Giorgi era in bunker sopra il camino di casa a San Luca
Ci sono volute oltre sei ore di operazioni e occhi ormai allenati a scovare covi e nascondigli per individuare il bunker in cui Giorgi si era nascosto. Il rifugio, grande poco più di un loculo, era stato ricavato dietro il camino nella cucina dell’appartamento di una delle figlie del boss. Per accedere al covo, era necessario spostare una botola nascosta alla base da un masso. Da lì si apriva un piccolo tunnel che permetteva di accedere a uno stretto vano in cui il latitante riusciva a stento a stare in piedi. “Giorgi era praticamente murato”, ha spiegato il colonnello Franzese, che ha coordinato l’indagine. Una scomoda e quasi impensabile tana, pensata per salvarsi da un blitz, ma non per lunghe permanenze. E che questa volta non è riuscita a risparmiargli l’arresto.
Quando il meccanismo d’accesso al bunker è stato sbloccato, Giorgi è uscito senza fare resistenza e senza tentare di fuggire. “Prima o poi doveva succedere”, ha detto alle figlie, che abitano in quel palazzo e preoccupate hanno assistito per tutto il tempo alla perquisizione. Poi, rassegnato, si è fatto ammanettare.
Scortato dai carabinieri, il boss è stato portato all’auto che lo ha condotto al comando, di fronte a una folla silenziosa di amici e vicini. Più di uno di loro è riuscito ad avvicinarsi per salutarlo e baciargli le mani. Omaggi che riservano solo ai boss di rango.
“Come ogni capo, Giorgi non si è allontanato dalla sua zona – ha spiegato il procuratore capo della Dda di Reggio Calabria, Federico Cafiero de Raho – Andare via significa perdere il potere e nessuno si può permettere di farlo”. Un potere che si misura nel muro di omertà che per oltre due decenni ha protetto la latitanza del boss, catturato solo grazie a un’indagine tecnica, fatta di intercettazioni, osservazione dei familiari, pedinamenti. Anche per scelta. “In quest’operazione non ci sono stati confidenti, noi non vogliamo alcun rapporto con la criminalità. La ‘ndrangheta deve capire che non c’è margine di collaborazione con lo Stato, deve solo deporre le armi”, ha dichiarato il procuratore. “Questa – gli ha fatto eco il comandante provinciale dei carabinieri, Giancarlo Scafuri – è una terra che merita di più. I calabresi meritano di essere più coraggiosi e devono imparare ad avere maggiore fiducia nelle istituzioni”.

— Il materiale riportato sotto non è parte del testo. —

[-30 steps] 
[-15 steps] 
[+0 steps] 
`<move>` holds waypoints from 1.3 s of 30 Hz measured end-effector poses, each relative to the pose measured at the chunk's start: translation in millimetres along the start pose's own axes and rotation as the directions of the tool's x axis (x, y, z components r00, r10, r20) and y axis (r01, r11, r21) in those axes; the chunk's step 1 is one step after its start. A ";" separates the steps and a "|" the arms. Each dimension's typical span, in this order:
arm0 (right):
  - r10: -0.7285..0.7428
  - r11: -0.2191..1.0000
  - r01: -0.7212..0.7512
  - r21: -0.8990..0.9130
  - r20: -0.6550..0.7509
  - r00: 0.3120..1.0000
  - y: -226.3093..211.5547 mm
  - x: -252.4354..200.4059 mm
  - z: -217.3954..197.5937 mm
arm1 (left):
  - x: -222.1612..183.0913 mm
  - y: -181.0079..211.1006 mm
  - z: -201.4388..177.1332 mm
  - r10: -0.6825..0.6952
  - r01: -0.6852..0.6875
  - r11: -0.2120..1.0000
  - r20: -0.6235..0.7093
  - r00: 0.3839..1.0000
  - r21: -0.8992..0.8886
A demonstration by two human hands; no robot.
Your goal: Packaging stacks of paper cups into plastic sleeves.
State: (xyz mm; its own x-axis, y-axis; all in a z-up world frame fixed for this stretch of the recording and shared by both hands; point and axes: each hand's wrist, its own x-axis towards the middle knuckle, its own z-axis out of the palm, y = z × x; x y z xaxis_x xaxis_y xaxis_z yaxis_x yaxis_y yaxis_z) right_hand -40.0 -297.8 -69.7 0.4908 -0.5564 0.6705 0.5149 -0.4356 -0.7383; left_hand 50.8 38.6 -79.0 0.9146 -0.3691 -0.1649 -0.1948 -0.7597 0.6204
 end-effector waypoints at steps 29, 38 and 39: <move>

Latitante per quasi metà della sua vita, Giorgi deve scontare una condanna a 28 anni e nove mesi per associazione finalizzata al traffico internazionale di sostanze stupefacenti e altri reati. Ma questa – ha rivelato in passato il pentito Francesco Fonti – non sarebbe stata l’unica attività cui il boss nel corso della sua vita si sarebbe dedicato. Secondo il collaboratore, Giorgi sarebbe stato coinvolto anche in un traffico di niobio, sostanza utilizzata per costruire reattori nucleari, trasportata dal boss da Budapest alla Sierra Leone. Qualche anno dopo, “U capra” si sarebbe occupato di organizzare l’affondamento di tre “navi dei veleni” – carrette del mare cariche di scorie – al largo delle coste calabresi.